Parathyroid diseases Flashcards
the inferior parathyroid glands arise from which branchial pouches?
3rd
the superior parathyroid glands arise from which branchial pouches?
4th
what is the predominant epithelial cell of the parathyroid gland, histologically?
chief cell
which parathyroid gland cell has an eosinophilic granular cytoplasm?
oxyphil cell
what are the cells of the parathyroid gland? which contain(s) PTH?
chief cell
oxyphil cell
both have PTH
the gene for PTH production is located on which chromosome?
11
what is the half life of PTH?
2-4 minutes
what calcium receptor is what type of receptor?
GPCR
what are the 3 target organs of PTH?
bone
intestinal mucosa
kidney
how does PTH affect osteoclasts?
increases osteoclastic bone resporption of calcium and phosphate
what is the effect of PTH on the kidney?
increases distal convoluted tubular calcium reabsorption and decreases proximal tubular phosphate reabsorption
what is the net effect of PTH?
increased serum calcium
decreased serum phosphate
PTH is responsible for fine tuning of calcium absorption in what part of the nephron?
distal nephron
in which part of the nephron does PTH inhibit phosphate reabsorption?
proximal tubule
in hyper PTH states, what is the effect on bicarb? why?
bicarb reabsorption is also impaired (inhibition of sodium / proton antiporter activity)
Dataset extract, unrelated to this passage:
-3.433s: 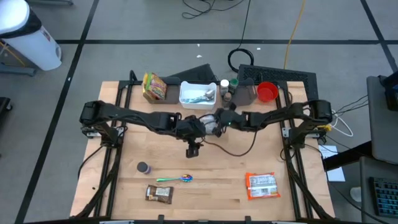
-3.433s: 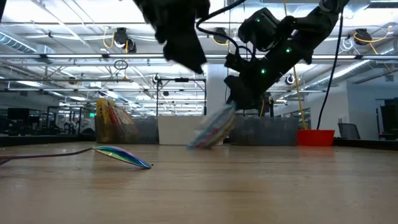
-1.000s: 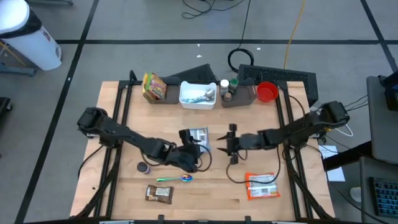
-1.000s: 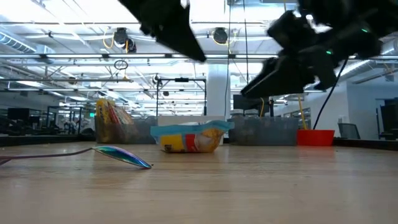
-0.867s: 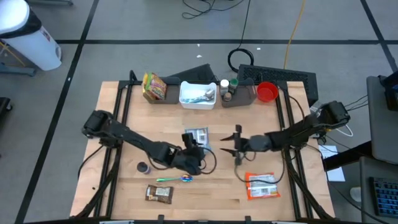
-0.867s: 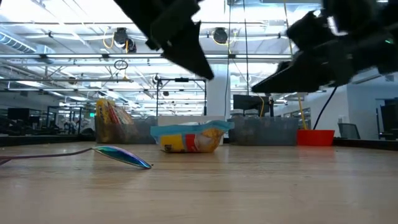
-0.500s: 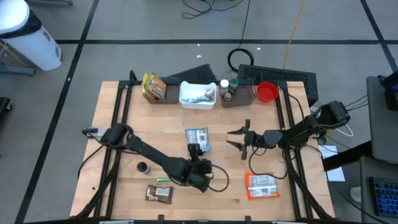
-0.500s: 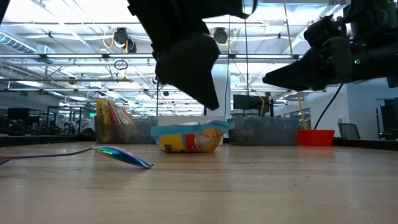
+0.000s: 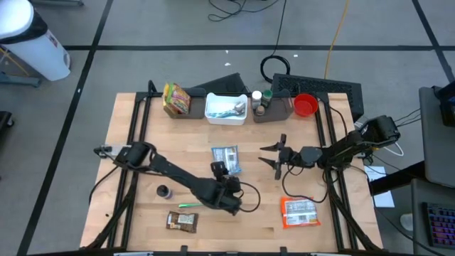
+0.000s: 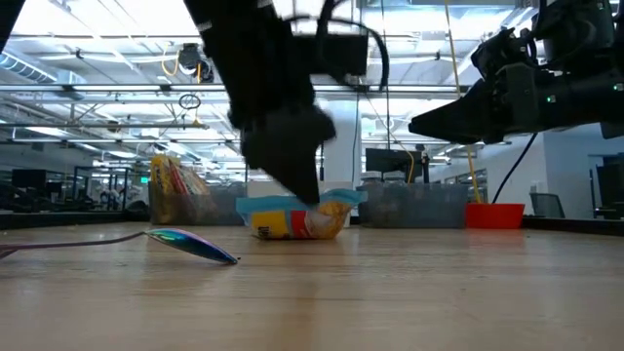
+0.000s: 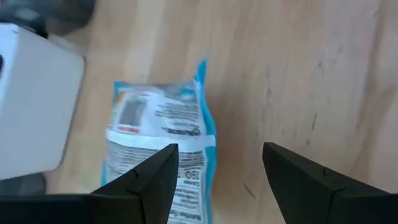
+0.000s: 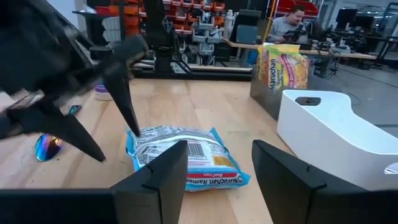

what is the most common cause of hypercalcemia in ambulatory patients?
hyperparathyroidism
what is the most common cause of hypercalcemia in hospitalized patients?
malignancy
what is the first line test in hypercalcemic patients?
PTH levels
what are the clinical features of primary hyper PTH disease?
BONES (long bone pain)
STONES (kidneys and polyuria, polydipsia)
GROANS (gastric ulcers)
MOANS (psychiatric - depression)
what are the labs seen in primary hyper PTH disease?
- increased calcium
- decreased or normal serum phosphate
- increased or normal iPTH - INAPPROPRIATELY normal
- increased urine calcium
primary hyper PTH tends to affect what type of bone? what is seen on X ray?
cortical bone
- “salt and pepper” skull
- osteitis fibrosa cystica (fibrous replacement of resorbed bone - bone pain, tenderness, deformity, fracture)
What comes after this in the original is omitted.